Used-car demand is expected to fall while supply remains level. Set against a wider declining trend, the values of three-year-old cars are forecast to deteriorate from a relatively high level.
The %RV level in Switzerland finished 2023 down 5% on December 2022. In 2024, levels are expected to fall by roughly 5% due to stable supply and lower demand.
Lacklustre retail activity in UK
Used cars took an average of 39.7 days to sell in the UK according to March’s report, eight days fewer than recorded in February.
At first glance, this indicates that retail activity is moving in the right direction. However, the sales-volume index appears to contradict this. It indicates that 11% fewer used cars were sold in the 30 days leading up to 6 March.
‘Is retail activity really so lacklustre or is there a lack of the right stock available on forecourts?,’ asked Jayson Whittington, Glass’s (part of J.D. Power) chief editor, cars and leisure vehicles.

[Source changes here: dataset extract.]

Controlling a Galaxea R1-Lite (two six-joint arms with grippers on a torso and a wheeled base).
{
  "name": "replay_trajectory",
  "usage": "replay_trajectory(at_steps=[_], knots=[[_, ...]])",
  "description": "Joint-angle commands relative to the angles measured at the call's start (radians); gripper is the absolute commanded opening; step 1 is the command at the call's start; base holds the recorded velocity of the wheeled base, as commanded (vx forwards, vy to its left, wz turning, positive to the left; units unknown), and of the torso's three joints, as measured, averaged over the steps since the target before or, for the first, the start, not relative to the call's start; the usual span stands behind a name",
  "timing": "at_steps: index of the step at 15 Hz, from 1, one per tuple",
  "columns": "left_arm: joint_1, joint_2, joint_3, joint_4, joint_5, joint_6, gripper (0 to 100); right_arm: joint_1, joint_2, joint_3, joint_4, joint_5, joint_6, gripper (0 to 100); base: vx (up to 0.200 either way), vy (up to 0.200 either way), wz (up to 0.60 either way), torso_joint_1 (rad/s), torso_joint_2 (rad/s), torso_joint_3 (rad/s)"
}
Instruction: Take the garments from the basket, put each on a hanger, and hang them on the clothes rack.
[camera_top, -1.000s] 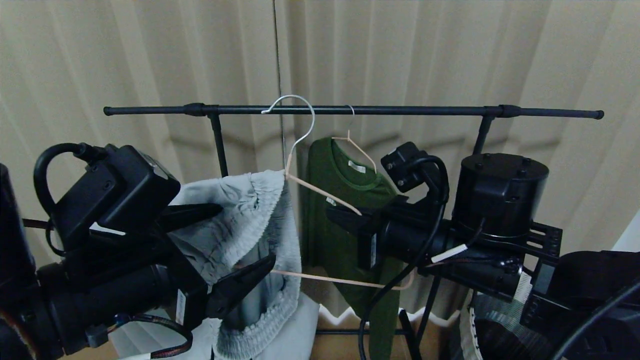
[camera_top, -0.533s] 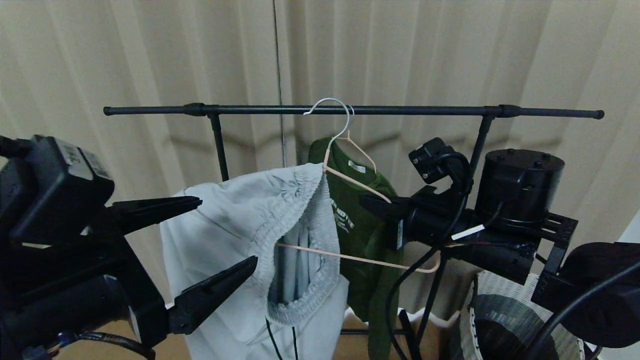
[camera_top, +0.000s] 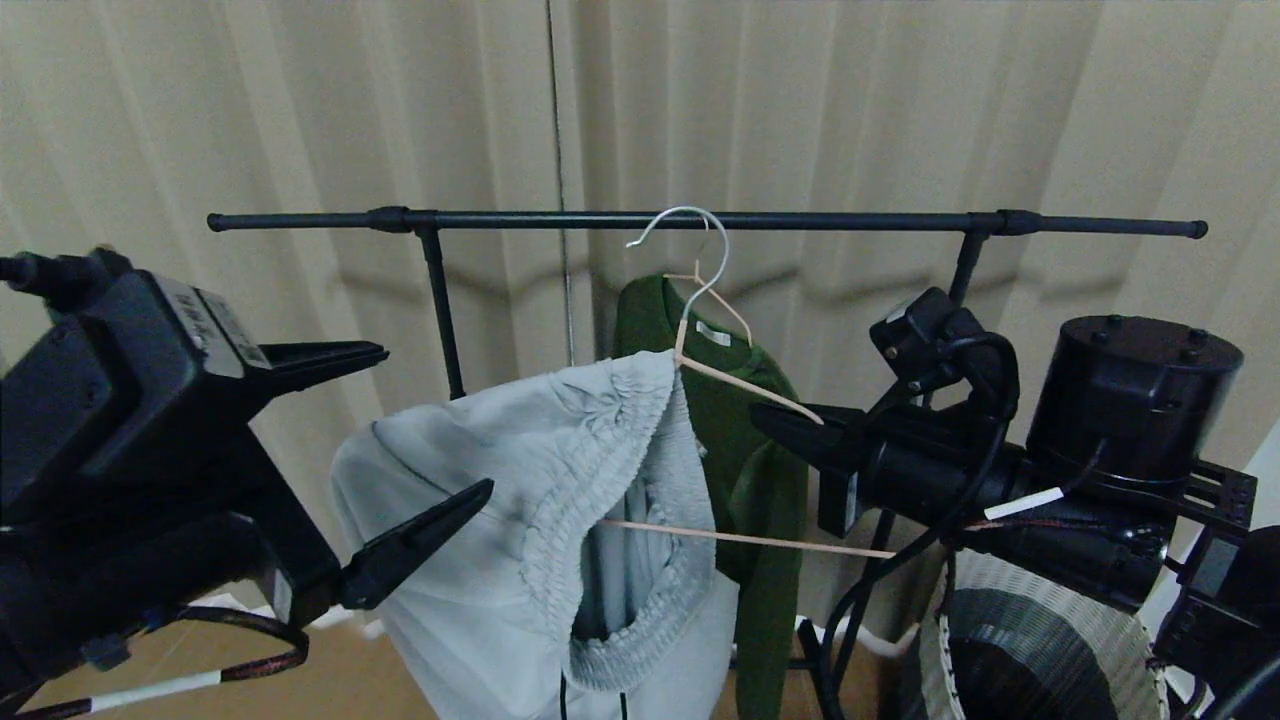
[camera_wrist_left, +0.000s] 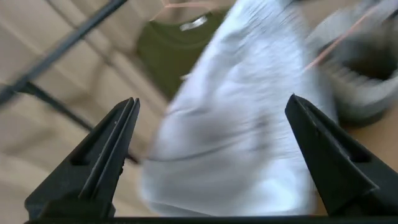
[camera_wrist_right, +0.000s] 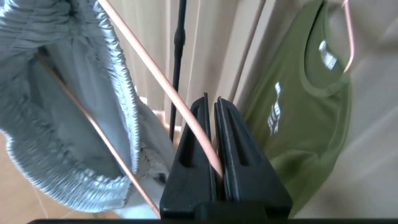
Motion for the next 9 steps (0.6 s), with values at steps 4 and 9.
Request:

According to the AMVI, which measures the number of available used units on dealer forecourts, 10% fewer cars were advertised. Therefore, dealers may be struggling to get fresh stock ready for sale fast enough to satisfy demand.
The wholesale market remains consistently active, with decent conversion rates now the norm. Auction hammer prices have been reasonable, yet dealers remain fairly cautious. This means RVs have continued to fall, albeit at a slower rate than at the end of 2023.
In March, a three-year-old car retained 52.5% of its original list price, down from 52.8% in February. However, RVs are usually expected to increase in March as a result of the country’s new-plate uplift. Compared to March 2023, the average %RV fell by 12.8pp.
‘There will be considerable interest in observing the market’s reaction to the expected volume uplift following March’s plate change,’ explained Whittington. ‘Looking at the latest indices, it could be that additional stock is just what dealers need. Therefore, RVs may not see a significantly negative impact.’